>>>

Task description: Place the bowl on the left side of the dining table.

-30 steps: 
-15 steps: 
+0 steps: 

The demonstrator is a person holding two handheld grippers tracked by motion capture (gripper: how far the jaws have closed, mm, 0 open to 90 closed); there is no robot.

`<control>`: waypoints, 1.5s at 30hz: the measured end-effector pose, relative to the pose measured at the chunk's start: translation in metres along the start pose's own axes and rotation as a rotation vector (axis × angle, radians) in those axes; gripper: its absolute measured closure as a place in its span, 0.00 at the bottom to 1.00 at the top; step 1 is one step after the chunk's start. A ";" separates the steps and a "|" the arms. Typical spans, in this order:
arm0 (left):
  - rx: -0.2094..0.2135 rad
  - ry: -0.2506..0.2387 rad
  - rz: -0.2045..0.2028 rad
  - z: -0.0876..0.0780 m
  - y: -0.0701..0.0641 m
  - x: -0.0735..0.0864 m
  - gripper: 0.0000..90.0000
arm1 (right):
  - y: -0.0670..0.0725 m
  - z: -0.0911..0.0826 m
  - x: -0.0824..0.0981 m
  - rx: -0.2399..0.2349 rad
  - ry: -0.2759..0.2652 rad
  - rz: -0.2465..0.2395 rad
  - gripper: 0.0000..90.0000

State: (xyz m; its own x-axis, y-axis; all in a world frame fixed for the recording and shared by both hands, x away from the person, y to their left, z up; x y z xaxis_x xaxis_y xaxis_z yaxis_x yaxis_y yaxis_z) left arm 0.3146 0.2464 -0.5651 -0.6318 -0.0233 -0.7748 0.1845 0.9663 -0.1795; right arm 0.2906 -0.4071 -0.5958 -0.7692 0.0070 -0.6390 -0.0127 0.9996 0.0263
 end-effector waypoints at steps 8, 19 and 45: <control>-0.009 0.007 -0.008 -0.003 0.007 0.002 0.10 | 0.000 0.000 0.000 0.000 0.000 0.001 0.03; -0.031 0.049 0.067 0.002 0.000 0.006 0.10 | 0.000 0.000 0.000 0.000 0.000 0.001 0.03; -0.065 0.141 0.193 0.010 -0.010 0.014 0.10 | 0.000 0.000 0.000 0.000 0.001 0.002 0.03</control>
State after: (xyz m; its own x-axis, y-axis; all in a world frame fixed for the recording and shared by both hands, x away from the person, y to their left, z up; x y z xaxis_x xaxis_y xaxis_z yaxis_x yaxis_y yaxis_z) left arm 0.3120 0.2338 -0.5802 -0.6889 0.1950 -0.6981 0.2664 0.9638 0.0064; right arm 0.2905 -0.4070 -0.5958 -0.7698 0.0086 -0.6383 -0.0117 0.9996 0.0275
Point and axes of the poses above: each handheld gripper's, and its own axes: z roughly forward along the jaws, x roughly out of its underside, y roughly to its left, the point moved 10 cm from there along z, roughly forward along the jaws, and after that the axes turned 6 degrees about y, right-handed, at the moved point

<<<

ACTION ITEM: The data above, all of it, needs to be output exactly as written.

YOUR SOLUTION:
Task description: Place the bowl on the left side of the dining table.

-30 steps: 
-15 steps: 
+0 steps: 

The demonstrator is a person holding two handheld grippers tracked by motion capture (gripper: how far the jaws have closed, mm, 0 open to 90 closed); there is no robot.

`<control>`: waypoints, 1.5s at 30hz: the measured end-effector pose, relative to the pose measured at the chunk's start: translation in metres along the start pose's own axes and rotation as a rotation vector (axis × angle, radians) in those axes; gripper: its absolute measured closure as a place in its span, 0.00 at the bottom to 1.00 at the top; step 1 is one step after the chunk's start. A ";" separates the steps and a "|" the arms. Typical spans, in this order:
arm0 (left):
  - rx: -0.2094..0.2135 rad
  - ry: -0.2506..0.2387 rad
  - rz: -0.2045..0.2028 rad
  - z: -0.0876..0.0780 m
  - y: -0.0701..0.0641 m
  - x: -0.0735..0.0864 m
  - gripper: 0.0000..90.0000
arm1 (right):
  - y: -0.0670..0.0725 m
  - z: -0.0911..0.0826 m
  - x: -0.0824..0.0981 m
  - rx: -0.2399..0.2349 rad
  - ry: -0.2759..0.2652 rad
  - rz: -0.2465..0.2395 rad
  - gripper: 0.0000..90.0000

State: (xyz m; its own x-axis, y-axis; all in a world frame fixed for the recording and shared by both hands, x away from the person, y to their left, z up; x y z xaxis_x xaxis_y xaxis_z yaxis_x yaxis_y yaxis_z) left arm 0.3146 0.2464 -0.5651 -0.6318 -0.0233 -0.7748 0.1845 0.9663 -0.1795; right arm 0.2906 -0.4071 -0.5958 -0.7692 0.0070 -0.6390 -0.0127 0.9996 0.0263
 end-effector waypoints at steps 8, 19 and 45: <control>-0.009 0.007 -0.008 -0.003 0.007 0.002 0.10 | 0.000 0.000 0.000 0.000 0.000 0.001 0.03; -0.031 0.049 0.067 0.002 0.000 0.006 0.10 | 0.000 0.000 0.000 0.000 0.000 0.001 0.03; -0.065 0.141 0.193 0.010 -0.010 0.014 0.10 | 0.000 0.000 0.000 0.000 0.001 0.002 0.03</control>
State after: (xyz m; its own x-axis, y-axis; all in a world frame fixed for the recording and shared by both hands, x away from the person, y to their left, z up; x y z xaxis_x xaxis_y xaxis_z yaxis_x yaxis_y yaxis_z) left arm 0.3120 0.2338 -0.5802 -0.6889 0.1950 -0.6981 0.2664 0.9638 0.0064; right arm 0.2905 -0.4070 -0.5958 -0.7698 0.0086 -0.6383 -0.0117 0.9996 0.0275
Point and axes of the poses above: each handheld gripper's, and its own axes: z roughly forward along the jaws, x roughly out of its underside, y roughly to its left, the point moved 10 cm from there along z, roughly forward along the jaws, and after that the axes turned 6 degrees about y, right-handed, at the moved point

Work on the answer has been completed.